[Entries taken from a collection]
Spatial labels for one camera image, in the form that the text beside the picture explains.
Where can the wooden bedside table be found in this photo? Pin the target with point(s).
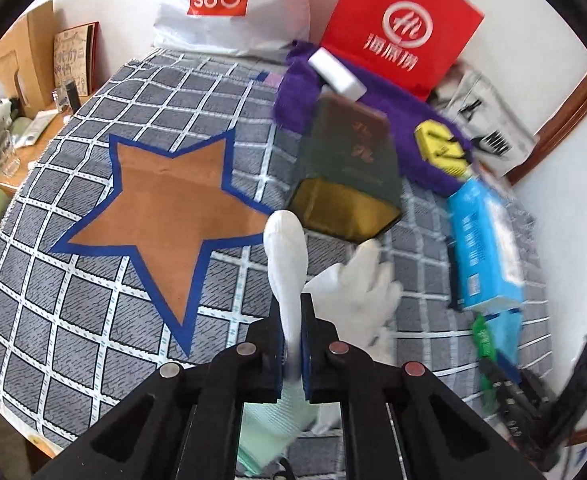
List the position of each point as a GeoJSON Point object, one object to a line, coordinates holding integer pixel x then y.
{"type": "Point", "coordinates": [9, 186]}

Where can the white glove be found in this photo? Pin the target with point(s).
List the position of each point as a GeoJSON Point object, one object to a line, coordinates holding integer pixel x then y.
{"type": "Point", "coordinates": [286, 260]}

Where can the white plastic shopping bag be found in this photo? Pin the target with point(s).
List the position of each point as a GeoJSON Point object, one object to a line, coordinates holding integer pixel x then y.
{"type": "Point", "coordinates": [273, 10]}

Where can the clear glass cup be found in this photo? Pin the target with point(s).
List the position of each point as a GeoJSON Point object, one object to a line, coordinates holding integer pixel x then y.
{"type": "Point", "coordinates": [3, 155]}

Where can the wooden headboard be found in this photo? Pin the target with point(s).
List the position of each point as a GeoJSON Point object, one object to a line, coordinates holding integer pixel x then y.
{"type": "Point", "coordinates": [573, 110]}

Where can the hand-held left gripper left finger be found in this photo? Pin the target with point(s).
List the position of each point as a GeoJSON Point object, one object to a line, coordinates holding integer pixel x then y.
{"type": "Point", "coordinates": [273, 365]}

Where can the red paper bag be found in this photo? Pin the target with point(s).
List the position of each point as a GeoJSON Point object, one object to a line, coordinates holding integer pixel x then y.
{"type": "Point", "coordinates": [403, 20]}

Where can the white remote control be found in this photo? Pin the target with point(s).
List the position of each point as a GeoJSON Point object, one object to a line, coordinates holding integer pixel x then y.
{"type": "Point", "coordinates": [36, 127]}

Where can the mint green cloth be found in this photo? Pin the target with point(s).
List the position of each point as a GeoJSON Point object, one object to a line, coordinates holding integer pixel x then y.
{"type": "Point", "coordinates": [268, 425]}

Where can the grey printed plastic bag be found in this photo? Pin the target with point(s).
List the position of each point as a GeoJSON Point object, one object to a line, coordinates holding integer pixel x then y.
{"type": "Point", "coordinates": [498, 130]}

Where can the white foam block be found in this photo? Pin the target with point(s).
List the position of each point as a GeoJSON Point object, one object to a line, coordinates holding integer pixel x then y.
{"type": "Point", "coordinates": [336, 72]}

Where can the small green packet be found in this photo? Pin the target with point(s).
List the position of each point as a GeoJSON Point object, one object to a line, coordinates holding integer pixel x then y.
{"type": "Point", "coordinates": [483, 335]}

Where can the black bottle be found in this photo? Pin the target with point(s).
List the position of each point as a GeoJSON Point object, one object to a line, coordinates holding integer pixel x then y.
{"type": "Point", "coordinates": [71, 97]}

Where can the dark green box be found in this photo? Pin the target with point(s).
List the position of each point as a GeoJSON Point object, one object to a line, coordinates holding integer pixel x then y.
{"type": "Point", "coordinates": [353, 160]}

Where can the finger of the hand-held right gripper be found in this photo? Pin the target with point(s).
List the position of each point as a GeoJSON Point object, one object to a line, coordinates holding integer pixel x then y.
{"type": "Point", "coordinates": [509, 366]}
{"type": "Point", "coordinates": [503, 400]}

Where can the grey checkered star blanket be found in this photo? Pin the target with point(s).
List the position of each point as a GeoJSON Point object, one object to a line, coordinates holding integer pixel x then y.
{"type": "Point", "coordinates": [98, 285]}

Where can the blue tissue pack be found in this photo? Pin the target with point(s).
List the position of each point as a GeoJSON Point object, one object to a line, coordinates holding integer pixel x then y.
{"type": "Point", "coordinates": [483, 245]}

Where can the brown framed card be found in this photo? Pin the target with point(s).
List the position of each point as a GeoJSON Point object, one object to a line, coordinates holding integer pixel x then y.
{"type": "Point", "coordinates": [76, 60]}

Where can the purple towel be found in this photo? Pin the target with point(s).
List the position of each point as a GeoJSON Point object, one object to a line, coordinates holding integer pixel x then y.
{"type": "Point", "coordinates": [413, 110]}

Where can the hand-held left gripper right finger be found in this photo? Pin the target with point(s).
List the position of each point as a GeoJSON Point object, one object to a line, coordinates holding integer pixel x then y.
{"type": "Point", "coordinates": [306, 365]}

TASK DESCRIPTION: Only the lines that contain the string "gripper" should be copied from the entries above.

RESULT OF THIS EXERCISE:
Where can the hand-held left gripper left finger be found in this photo? Pin the target with point(s).
Where can the finger of the hand-held right gripper be found in this photo? Pin the target with point(s).
Where can the hand-held left gripper right finger be found in this photo? Pin the target with point(s).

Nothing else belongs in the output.